• _AIM OF THE TASK_
Only a number is wanted: how many lines in the records below contain "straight"?

Records from a data collection:
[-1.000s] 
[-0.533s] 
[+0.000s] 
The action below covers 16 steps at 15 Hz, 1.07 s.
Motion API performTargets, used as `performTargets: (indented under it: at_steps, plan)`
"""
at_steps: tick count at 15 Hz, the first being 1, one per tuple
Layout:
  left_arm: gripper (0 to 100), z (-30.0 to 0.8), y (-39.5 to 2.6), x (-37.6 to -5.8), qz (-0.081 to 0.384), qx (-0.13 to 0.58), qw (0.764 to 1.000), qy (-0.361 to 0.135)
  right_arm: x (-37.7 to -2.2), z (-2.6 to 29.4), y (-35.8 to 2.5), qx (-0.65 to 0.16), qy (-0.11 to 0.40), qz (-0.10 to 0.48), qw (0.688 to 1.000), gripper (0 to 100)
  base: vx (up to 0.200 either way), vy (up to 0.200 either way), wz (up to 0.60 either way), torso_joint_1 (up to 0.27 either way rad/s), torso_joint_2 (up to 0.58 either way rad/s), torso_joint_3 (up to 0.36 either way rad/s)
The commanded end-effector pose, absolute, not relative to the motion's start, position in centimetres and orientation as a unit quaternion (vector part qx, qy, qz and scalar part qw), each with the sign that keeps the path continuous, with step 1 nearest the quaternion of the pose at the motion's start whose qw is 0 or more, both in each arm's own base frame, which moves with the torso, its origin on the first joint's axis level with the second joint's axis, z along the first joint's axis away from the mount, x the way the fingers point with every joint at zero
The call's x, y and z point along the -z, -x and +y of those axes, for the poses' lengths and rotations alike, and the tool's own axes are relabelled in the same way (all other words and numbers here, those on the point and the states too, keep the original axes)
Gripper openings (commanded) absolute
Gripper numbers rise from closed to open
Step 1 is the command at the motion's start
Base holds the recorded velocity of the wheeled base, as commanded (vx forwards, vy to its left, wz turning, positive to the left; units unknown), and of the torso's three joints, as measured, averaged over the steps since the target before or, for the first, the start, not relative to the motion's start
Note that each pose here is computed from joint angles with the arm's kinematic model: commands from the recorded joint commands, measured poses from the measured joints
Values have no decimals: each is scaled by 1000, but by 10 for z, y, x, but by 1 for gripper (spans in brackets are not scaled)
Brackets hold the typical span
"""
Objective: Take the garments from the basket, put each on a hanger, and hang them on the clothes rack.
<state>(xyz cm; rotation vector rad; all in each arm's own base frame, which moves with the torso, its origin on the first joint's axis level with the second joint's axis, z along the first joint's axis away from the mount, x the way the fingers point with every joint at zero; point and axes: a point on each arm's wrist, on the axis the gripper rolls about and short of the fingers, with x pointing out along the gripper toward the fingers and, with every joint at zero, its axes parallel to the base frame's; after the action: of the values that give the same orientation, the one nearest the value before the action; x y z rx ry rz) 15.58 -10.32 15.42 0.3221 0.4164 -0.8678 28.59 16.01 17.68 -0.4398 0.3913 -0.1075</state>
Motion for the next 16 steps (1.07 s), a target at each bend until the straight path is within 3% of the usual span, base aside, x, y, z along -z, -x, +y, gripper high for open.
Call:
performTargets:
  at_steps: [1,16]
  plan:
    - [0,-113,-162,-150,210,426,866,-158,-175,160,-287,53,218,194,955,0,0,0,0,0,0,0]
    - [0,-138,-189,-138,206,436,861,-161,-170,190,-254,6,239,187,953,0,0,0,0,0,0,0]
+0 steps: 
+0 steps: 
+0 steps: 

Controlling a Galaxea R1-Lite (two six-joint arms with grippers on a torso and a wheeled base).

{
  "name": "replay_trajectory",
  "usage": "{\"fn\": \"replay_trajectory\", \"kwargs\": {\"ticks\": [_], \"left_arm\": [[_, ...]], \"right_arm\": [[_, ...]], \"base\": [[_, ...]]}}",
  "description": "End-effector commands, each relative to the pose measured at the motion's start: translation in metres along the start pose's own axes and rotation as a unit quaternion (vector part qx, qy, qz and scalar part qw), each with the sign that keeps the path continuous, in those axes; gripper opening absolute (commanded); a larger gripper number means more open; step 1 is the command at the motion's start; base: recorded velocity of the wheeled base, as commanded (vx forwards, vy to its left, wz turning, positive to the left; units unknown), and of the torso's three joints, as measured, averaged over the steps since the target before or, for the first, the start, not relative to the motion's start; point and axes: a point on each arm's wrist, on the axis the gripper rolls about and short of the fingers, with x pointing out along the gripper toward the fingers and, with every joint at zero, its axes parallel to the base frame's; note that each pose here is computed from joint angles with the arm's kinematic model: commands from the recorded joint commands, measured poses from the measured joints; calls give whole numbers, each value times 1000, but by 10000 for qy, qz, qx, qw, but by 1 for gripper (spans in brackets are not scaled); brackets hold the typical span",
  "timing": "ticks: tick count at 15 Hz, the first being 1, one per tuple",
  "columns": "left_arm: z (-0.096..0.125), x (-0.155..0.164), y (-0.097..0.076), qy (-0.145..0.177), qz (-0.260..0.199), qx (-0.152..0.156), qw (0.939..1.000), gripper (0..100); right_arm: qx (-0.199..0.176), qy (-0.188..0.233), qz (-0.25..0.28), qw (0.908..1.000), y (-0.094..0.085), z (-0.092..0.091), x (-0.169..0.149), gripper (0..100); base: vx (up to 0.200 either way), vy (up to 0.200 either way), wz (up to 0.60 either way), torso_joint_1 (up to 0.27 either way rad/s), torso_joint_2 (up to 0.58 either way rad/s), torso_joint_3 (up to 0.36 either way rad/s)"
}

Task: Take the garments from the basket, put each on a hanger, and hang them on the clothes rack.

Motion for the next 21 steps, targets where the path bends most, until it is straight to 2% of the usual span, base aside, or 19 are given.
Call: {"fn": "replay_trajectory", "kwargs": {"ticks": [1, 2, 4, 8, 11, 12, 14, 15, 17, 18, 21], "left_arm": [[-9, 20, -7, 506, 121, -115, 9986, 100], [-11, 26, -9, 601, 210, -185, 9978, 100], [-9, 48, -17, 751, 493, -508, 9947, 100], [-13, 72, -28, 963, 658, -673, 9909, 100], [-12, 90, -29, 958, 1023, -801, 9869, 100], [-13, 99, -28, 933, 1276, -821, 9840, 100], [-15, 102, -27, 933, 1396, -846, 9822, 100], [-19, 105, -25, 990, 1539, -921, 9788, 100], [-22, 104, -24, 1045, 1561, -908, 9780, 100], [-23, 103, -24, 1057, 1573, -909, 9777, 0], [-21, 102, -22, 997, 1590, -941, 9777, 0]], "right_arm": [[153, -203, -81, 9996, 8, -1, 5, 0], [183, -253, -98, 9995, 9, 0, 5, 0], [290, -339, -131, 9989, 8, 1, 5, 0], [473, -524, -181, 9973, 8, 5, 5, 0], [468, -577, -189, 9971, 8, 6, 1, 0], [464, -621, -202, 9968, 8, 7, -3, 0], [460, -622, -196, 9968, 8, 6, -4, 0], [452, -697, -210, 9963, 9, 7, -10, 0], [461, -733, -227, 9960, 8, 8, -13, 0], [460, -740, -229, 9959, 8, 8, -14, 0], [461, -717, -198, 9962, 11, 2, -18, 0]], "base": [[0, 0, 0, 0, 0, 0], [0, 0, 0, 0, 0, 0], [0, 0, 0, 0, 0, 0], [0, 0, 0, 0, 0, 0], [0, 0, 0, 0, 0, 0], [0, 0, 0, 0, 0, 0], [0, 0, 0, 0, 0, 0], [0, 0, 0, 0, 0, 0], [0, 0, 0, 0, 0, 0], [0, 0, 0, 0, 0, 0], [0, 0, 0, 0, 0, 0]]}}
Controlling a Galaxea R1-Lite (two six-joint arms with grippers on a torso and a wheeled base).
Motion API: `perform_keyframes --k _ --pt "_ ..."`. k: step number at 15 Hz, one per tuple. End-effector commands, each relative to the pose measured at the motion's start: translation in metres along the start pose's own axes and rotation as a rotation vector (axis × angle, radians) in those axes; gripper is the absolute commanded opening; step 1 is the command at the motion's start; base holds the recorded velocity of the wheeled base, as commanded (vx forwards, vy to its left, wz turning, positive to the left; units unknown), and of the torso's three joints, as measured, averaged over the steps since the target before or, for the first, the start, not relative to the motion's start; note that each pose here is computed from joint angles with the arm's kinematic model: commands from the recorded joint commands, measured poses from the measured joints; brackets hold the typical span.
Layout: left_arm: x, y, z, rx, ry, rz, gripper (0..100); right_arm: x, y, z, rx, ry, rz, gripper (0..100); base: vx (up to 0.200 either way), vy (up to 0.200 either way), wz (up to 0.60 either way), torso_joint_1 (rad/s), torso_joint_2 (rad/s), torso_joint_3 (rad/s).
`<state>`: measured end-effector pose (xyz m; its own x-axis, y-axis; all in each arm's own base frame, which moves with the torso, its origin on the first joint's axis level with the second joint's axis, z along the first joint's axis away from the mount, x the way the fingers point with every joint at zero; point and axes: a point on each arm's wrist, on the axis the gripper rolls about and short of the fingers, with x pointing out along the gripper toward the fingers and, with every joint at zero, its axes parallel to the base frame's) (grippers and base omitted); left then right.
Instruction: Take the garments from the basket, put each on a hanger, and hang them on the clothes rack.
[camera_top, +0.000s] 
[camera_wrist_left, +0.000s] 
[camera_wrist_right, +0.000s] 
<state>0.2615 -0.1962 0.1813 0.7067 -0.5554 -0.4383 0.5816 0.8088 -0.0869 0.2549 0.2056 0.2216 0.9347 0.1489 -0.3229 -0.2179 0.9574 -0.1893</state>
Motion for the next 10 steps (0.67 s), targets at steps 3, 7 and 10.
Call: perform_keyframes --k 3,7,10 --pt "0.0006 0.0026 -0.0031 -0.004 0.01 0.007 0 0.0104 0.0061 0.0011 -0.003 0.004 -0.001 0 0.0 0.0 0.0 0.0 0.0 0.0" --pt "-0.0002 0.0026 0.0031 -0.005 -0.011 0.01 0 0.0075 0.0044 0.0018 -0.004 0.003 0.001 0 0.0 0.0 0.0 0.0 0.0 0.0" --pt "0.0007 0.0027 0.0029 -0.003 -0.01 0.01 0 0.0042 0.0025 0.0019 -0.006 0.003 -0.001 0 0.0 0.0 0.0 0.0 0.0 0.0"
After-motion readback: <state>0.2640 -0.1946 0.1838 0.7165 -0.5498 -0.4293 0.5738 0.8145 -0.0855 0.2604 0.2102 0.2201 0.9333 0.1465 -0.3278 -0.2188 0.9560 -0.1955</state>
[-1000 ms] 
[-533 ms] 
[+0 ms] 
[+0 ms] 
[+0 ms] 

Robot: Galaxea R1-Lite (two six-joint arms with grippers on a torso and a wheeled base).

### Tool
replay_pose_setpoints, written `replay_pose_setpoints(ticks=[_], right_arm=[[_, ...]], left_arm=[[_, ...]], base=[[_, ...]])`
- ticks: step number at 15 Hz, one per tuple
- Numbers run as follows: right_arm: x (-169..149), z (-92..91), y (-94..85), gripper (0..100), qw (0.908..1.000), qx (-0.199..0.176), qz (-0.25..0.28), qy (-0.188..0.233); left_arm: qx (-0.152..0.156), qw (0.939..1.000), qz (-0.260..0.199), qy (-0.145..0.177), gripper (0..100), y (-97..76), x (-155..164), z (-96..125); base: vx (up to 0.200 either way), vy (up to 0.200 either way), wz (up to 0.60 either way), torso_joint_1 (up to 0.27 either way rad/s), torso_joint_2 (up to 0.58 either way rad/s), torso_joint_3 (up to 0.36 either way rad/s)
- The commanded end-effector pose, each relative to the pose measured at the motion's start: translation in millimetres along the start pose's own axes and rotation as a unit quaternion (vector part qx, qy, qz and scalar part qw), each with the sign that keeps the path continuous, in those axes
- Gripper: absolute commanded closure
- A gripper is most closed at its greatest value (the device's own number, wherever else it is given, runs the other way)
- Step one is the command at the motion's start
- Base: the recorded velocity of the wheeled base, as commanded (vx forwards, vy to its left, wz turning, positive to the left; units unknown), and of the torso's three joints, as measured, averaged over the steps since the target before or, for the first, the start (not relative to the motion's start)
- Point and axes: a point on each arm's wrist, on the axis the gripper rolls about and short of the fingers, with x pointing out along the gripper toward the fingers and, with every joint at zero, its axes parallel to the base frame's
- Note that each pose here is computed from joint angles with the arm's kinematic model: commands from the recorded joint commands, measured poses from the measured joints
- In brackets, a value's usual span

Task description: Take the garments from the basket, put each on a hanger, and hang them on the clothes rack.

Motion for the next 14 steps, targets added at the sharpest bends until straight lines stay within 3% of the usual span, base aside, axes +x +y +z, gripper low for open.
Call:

• _EXERCISE RESULT_
3